• What to do
State the number of lines in the following data that include the word "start", with no other text.

• Dataset excerpt
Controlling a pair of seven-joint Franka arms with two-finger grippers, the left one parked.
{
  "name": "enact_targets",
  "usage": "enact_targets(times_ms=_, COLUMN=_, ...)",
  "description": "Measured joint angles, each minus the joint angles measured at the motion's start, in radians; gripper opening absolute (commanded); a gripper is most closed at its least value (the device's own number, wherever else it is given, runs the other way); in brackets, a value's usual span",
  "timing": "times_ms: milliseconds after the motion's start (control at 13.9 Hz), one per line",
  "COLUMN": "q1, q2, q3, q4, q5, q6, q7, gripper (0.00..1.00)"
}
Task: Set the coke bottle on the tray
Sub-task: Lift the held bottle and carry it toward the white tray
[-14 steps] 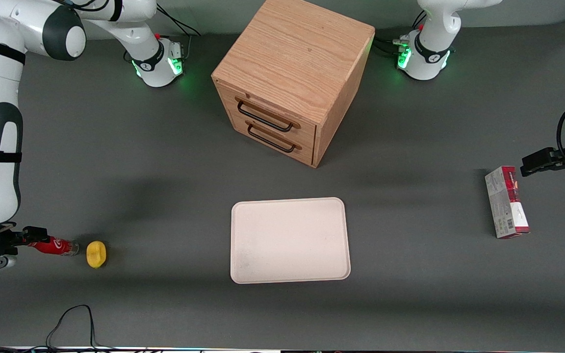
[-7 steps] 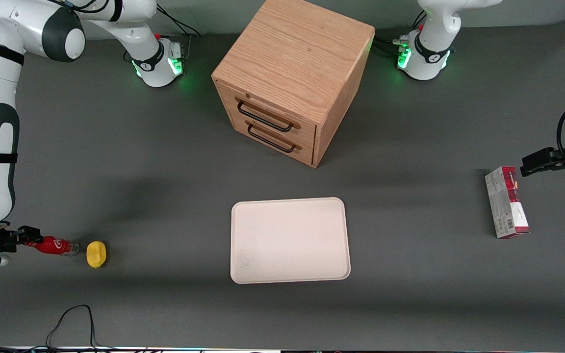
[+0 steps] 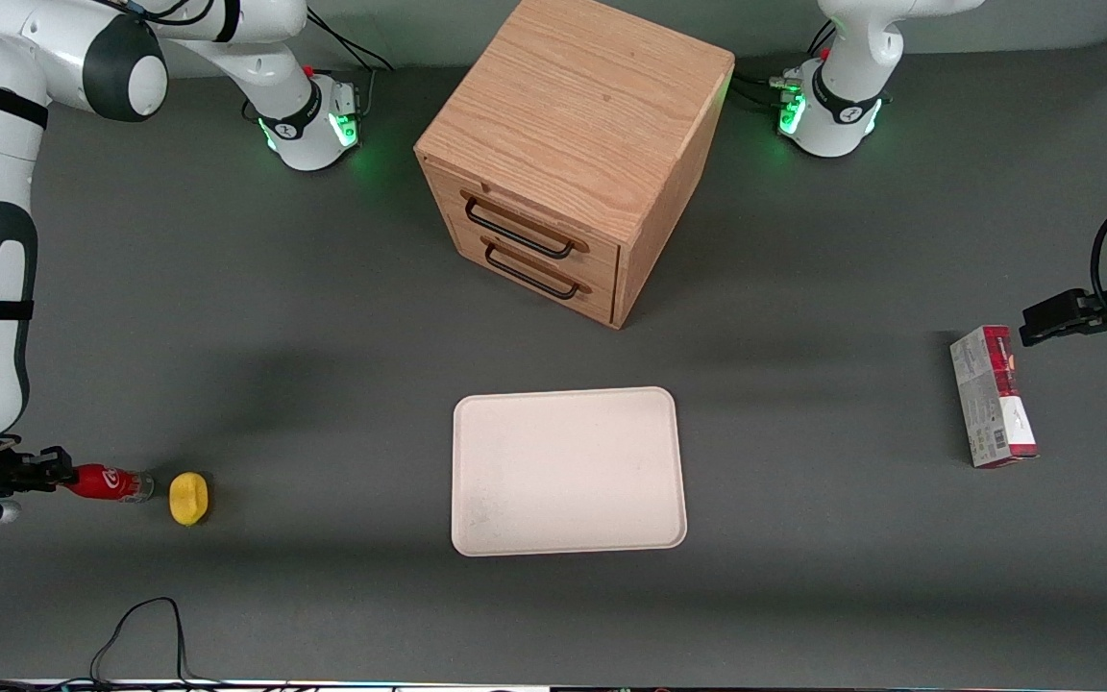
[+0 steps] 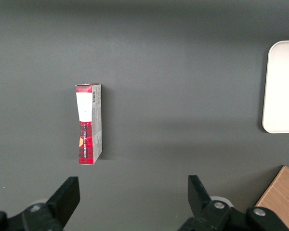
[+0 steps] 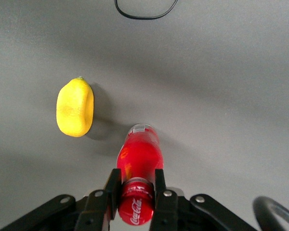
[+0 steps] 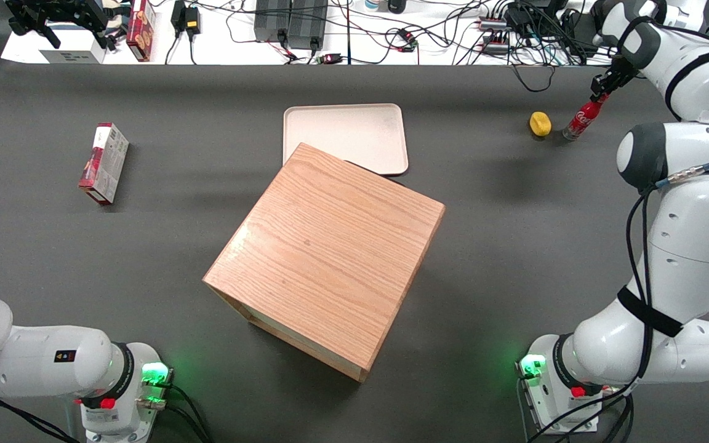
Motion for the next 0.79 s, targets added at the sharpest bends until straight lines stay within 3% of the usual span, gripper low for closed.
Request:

• Completed exercise
2